LISTED ENTRIES

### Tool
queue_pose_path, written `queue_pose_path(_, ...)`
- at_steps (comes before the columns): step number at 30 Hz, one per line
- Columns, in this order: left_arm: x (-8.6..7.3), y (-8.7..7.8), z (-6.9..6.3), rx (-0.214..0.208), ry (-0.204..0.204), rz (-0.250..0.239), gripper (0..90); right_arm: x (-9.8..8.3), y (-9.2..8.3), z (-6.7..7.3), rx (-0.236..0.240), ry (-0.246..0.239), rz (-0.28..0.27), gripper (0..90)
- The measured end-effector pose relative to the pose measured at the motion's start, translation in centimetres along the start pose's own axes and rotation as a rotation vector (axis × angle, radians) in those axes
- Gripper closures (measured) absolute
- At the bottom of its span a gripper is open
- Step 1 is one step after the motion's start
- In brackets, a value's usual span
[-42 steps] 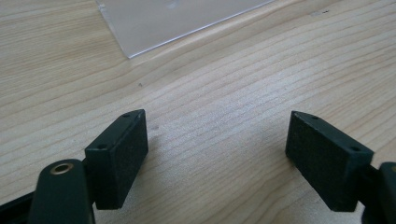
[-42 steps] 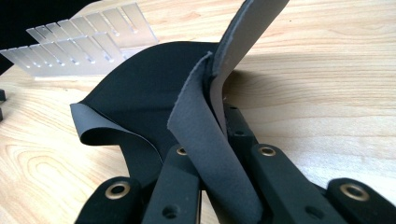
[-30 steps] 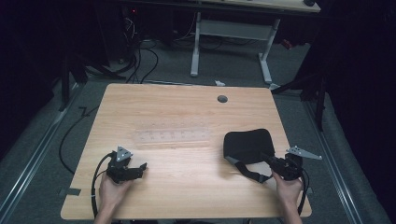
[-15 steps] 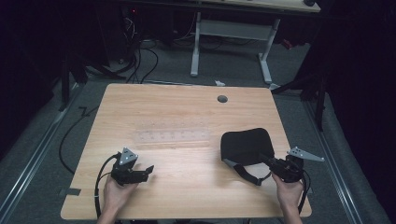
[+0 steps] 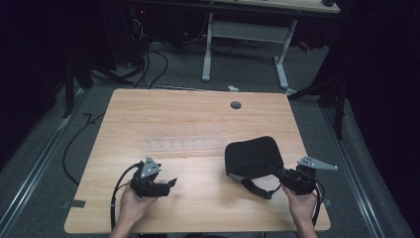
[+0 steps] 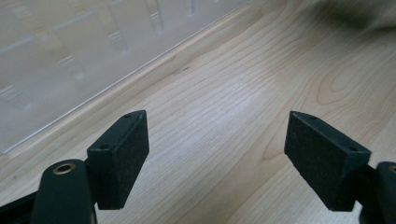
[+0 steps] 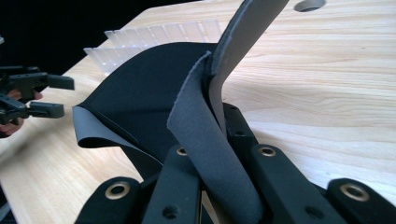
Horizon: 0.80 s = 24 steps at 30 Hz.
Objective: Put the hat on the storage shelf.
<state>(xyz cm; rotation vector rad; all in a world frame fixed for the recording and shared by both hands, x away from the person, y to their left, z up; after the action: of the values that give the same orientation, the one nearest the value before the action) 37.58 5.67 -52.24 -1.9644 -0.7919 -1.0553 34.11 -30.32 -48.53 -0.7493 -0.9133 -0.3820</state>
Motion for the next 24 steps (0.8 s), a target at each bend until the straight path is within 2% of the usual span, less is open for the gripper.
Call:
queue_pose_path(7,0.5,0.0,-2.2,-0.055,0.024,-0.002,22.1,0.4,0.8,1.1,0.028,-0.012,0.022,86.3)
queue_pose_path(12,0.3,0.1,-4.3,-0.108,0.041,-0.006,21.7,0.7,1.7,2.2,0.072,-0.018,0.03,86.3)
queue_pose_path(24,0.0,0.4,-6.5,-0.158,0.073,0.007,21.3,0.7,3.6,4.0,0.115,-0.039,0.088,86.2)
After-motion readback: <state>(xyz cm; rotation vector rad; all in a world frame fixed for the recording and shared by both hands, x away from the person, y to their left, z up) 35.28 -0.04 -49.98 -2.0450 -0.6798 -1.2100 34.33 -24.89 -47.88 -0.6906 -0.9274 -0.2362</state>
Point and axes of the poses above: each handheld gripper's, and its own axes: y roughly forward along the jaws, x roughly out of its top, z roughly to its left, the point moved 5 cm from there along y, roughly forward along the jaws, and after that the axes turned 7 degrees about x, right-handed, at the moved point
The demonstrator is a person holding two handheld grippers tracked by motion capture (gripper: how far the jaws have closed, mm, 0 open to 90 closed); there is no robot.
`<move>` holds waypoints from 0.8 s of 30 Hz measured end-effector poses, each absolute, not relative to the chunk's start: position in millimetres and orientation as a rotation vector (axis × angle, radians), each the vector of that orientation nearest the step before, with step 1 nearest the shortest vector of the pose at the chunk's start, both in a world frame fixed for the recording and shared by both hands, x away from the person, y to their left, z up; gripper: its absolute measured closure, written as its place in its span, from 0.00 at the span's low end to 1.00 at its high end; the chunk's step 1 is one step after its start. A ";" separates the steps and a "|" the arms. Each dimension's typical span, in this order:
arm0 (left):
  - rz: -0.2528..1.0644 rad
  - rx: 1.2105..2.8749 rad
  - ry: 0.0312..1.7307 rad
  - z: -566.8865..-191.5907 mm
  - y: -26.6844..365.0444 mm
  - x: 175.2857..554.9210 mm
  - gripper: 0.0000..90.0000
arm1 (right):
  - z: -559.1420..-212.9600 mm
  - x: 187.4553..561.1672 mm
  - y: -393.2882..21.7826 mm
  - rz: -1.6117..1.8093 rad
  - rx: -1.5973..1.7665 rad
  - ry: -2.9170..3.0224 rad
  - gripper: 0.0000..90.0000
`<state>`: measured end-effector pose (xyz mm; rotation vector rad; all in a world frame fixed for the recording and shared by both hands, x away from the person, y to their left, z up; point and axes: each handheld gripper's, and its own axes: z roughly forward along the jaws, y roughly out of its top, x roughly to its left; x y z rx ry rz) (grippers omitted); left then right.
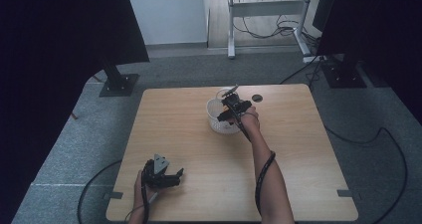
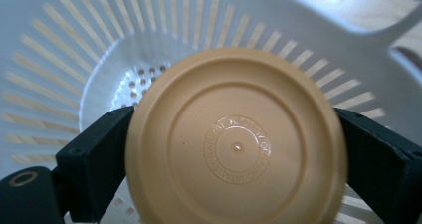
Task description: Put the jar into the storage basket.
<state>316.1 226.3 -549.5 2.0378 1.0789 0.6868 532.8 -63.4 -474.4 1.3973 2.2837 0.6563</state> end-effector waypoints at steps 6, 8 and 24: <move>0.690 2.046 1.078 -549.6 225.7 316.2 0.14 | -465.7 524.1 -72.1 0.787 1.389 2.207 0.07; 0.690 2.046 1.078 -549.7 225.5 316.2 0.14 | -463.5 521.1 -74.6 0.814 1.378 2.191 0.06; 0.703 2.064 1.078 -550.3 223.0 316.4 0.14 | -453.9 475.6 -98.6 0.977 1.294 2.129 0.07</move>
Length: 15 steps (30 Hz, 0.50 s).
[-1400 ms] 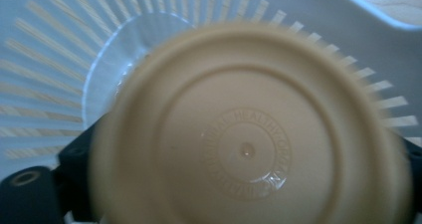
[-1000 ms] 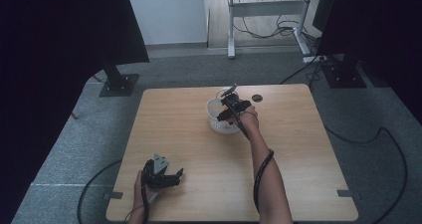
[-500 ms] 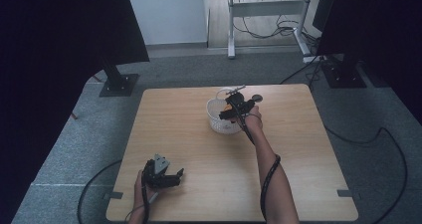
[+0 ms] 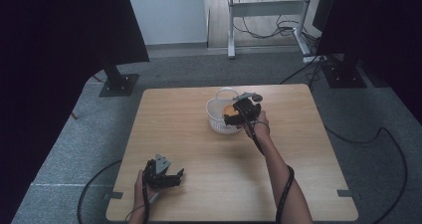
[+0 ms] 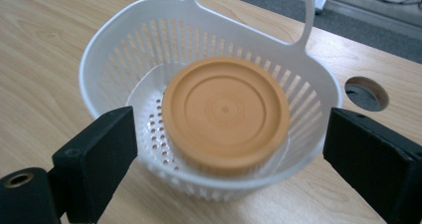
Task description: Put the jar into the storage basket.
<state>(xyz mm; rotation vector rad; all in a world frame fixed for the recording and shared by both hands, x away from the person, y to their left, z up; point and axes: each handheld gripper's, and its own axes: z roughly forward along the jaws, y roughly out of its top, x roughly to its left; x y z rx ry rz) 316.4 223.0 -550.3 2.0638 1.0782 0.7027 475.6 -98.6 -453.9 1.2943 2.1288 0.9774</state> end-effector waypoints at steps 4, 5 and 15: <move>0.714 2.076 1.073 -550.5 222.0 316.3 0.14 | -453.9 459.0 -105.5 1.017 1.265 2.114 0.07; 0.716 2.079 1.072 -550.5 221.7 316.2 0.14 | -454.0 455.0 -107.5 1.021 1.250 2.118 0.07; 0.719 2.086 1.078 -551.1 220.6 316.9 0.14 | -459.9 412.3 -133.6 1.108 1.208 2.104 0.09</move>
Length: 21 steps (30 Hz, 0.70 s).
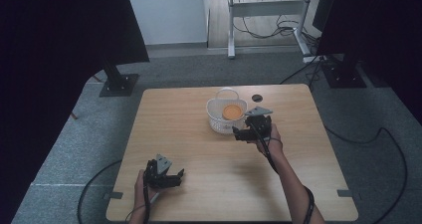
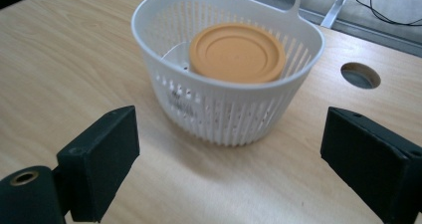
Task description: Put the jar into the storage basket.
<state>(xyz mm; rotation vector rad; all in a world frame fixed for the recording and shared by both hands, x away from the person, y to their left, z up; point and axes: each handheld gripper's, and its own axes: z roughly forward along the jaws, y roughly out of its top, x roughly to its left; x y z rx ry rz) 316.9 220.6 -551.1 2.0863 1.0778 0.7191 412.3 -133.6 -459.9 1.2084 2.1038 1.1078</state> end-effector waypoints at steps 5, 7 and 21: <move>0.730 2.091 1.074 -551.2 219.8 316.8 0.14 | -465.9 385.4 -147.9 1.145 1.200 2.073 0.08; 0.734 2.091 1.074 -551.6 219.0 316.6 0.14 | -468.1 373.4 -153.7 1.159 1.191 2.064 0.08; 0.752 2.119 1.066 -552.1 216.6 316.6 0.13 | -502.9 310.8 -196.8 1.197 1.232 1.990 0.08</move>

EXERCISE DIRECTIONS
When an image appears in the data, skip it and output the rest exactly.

ANSWER BOX
### Tool
queue_pose_path, written `queue_pose_path(_, ...)`
- at_steps (comes before the columns): step number at 30 Hz, one per line
- Columns, in this order: left_arm: x (-8.6..7.3), y (-8.7..7.8), z (-6.9..6.3), rx (-0.214..0.208), ry (-0.204..0.204), rz (-0.250..0.239), gripper (0..90); right_arm: x (-9.8..8.3), y (-9.2..8.3), z (-6.7..7.3), rx (-0.236..0.240), ry (-0.246..0.239), rz (-0.28..0.27), gripper (0..90)
- The measured end-effector pose relative to the pose measured at the motion's start, translation in centimetres along the start pose's own axes and rotation as a rotation vector (axis × angle, radians) in those axes
- Gripper closures (measured) absolute
- At the bottom of its span a gripper is open
- Step 1 is one step after the motion's start
- In brackets, a value's usual span
[-42 steps] 
[-42 steps] 
[-30 steps] 
[-15 steps] 
[+0 steps] 
[+0 steps] 
[+0 steps] 
Horizon: 0.80 s = 24 steps at 30 Hz.
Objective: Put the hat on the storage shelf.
<state>(xyz cm; rotation vector rad; all in a world frame fixed for the recording and shared by both hands, x away from the person, y to their left, z up; after the action: of the values that give the same orientation, the one nearest the value before the action) 37.58 5.67 -52.24 -1.9644 -0.7919 -1.0553 34.11 -30.32 -48.53 -0.7493 -0.9133 -0.3820</state>
Motion for the next 24 steps (0.8 s), a target at each bend until the straight path is within 2% of the usual span, less is open for the gripper.
Call:
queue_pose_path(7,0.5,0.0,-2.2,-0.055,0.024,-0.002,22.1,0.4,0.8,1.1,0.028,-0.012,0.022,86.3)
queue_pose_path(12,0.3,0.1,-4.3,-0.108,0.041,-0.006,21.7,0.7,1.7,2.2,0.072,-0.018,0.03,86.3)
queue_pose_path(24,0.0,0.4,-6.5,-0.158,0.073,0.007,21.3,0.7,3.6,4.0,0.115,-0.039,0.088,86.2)
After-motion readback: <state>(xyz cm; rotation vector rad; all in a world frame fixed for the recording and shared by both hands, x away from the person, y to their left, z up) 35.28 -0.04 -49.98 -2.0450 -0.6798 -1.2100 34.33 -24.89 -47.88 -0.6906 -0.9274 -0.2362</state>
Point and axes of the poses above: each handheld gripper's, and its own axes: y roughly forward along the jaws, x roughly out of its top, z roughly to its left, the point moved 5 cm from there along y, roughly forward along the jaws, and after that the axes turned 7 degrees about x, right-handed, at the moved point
The demonstrator is a person holding two handheld grippers tracked by motion capture (gripper: how far the jaws have closed, mm, 0 open to 90 closed); there is no robot.
`<move>` holds waypoints from 0.8 s of 30 Hz measured end-effector poses, each absolute, not relative to the chunk's start: position in millimetres and orientation as a rotation vector (axis × angle, radians), each the vector of that orientation nearest the step before, with step 1 nearest the shortest vector of the pose at the chunk's start, both in a world frame fixed for the recording and shared by both hands, x away from the person, y to their left, z up; gripper: its absolute measured closure, written as its place in its span, from 0.00 at the span's low end to 1.00 at its high end; the chunk's step 1 is one step after its start. A ";" separates the steps and a "|" the arms. Each dimension's typical span, in this order:
arm0 (left):
  - rz: -0.2528..1.0644 rad
  - rx: 1.2105..2.8749 rad
  - ry: 0.0312..1.7307 rad
  - z: -566.8865..-191.5907 mm
  - y: -26.6844..365.0444 mm
  - x: 175.2857..554.9210 mm
  - gripper: 0.0000..90.0000
arm1 (right):
  - z: -559.1420..-212.9600 mm
  - x: 187.4553..561.1672 mm
  - y: -393.2882..21.7826 mm
  - rz: -1.6117..1.8093 rad
  - rx: -1.5973..1.7665 rad
  - ry: -2.9170..3.0224 rad
  - gripper: 0.0000..90.0000
`<state>`: measured end-effector pose (xyz mm; rotation vector rad; all in a world frame fixed for the recording and shared by both hands, x away from the person, y to their left, z up; point and axes: each handheld gripper's, and its own axes: z roughly forward along the jaws, y roughly out of its top, x roughly to its left; x y z rx ry rz) (grippers omitted); left then right.
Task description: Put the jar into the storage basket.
<state>316.1 226.3 -549.5 2.0378 1.0789 0.6868 532.8 -63.4 -474.4 1.3973 2.2837 0.6563</state> end-effector waypoints at steps 6, 8 and 24: <move>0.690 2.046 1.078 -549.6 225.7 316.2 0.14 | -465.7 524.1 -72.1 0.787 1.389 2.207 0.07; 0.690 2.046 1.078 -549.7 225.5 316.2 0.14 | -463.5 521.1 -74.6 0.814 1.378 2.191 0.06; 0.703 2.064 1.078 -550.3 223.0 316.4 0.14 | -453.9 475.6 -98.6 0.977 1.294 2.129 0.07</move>
Length: 15 steps (30 Hz, 0.50 s).
[-1400 ms] 
[-1000 ms] 
[-500 ms] 
[+0 ms] 
[+0 ms] 
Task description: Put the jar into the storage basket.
<state>(xyz mm; rotation vector rad; all in a world frame fixed for the recording and shared by both hands, x away from the person, y to their left, z up; point and axes: each handheld gripper's, and its own axes: z roughly forward along the jaws, y roughly out of its top, x roughly to its left; x y z rx ry rz) 316.4 223.0 -550.3 2.0638 1.0782 0.7027 475.6 -98.6 -453.9 1.2943 2.1288 0.9774</state> end-effector waypoints at steps 4, 5 and 15: <move>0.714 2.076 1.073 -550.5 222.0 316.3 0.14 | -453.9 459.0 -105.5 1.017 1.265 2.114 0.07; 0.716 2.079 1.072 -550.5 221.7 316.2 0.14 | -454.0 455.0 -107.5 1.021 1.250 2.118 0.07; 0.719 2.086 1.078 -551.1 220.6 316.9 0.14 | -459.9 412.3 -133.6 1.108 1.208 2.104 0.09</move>
Length: 21 steps (30 Hz, 0.70 s).
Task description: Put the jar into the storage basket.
<state>(xyz mm; rotation vector rad; all in a world frame fixed for the recording and shared by both hands, x away from the person, y to their left, z up; point and axes: each handheld gripper's, and its own axes: z roughly forward along the jaws, y roughly out of its top, x roughly to its left; x y z rx ry rz) 316.9 220.6 -551.1 2.0863 1.0778 0.7191 412.3 -133.6 -459.9 1.2084 2.1038 1.1078</state> end-effector waypoints at steps 5, 7 and 21: <move>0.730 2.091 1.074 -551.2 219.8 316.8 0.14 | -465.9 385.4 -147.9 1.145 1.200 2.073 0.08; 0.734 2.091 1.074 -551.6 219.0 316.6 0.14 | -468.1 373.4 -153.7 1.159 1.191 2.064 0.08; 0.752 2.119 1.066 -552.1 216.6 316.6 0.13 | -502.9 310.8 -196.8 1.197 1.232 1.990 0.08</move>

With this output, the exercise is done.